その覚悟を全ての大人が持てば、それだけで子供は安心できます。全ては自分なんですよね。

(企画・構成 板井海奈)

【プロフィール】

木村泰子(きむら・やすこ) 大きな反響を呼んだドキュメンタリー映画『みんなの学校』で知られる、大阪市立大空小学校の初代校長。同校では「全ての子供の学習権を保障する」という理念の下、教職員や地域の人たちと共に、障害の有無にかかわらず、全ての子供がいつも一緒に学んでいる。退職後は、全国で講演活動などを行う。著書に『「みんなの学校」が教えてくれたこと』『「みんなの学校」をつくるために』(ともに小学館)など。

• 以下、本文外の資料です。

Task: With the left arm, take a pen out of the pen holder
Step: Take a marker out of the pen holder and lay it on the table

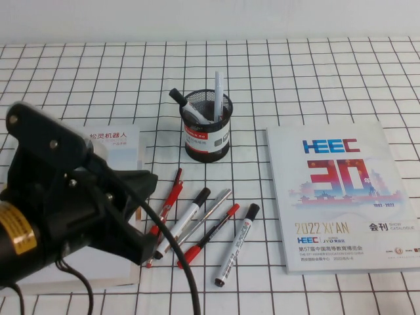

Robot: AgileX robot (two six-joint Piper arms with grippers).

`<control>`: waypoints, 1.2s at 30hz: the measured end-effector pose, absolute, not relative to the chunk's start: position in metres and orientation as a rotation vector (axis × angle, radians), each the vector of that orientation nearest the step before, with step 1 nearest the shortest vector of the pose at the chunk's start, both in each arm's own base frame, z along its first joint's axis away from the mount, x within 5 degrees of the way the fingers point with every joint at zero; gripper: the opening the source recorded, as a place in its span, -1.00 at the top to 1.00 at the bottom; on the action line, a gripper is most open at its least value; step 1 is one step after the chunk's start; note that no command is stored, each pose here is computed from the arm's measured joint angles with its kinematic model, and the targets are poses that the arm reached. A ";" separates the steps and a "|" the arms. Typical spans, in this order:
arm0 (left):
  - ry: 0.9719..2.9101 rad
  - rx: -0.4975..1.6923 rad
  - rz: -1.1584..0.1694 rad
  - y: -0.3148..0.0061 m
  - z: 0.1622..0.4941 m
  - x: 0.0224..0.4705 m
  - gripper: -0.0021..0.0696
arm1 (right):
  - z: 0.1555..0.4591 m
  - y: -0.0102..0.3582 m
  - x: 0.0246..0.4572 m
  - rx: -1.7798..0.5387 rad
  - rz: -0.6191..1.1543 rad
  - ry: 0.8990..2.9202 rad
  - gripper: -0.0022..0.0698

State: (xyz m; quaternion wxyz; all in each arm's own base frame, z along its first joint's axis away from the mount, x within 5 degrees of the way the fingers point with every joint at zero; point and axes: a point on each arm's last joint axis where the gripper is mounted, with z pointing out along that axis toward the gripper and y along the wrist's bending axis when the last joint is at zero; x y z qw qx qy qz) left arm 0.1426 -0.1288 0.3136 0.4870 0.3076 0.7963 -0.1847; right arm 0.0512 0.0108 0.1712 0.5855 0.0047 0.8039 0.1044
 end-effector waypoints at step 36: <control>1.513 0.071 -0.004 -0.003 0.204 0.057 0.95 | 0.171 0.011 0.051 0.011 0.243 1.875 0.98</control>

井本陽久(いもと・はるひさ) いもいも教室主宰、栄光学園数学教員。栄光学園中高、東京大学卒業後、数学教員として母校に赴任。「鍵メソッド」と呼ばれる独自の幾何教授法や、思考力を重視するアクティブラーニング型授業に約20年前から取り組み、全国の教員や教育関係者が見学に来る。栄光学園の教員でありながら、児童養護施設での学習支援や海外での教育支援にも継続的に関わり、2016年からは私塾「いもいも」教室を主宰。同氏に密着した書籍「いま、ここで輝く。超進学校を飛び出したカリスマ教師『イモニイ』と奇跡の教室」(おおたとしまさ著、エッセンシャル出版社)が出版されたり、週刊誌「AERA」巻頭特集で紹介されたりなど、幅広く注目を集めている。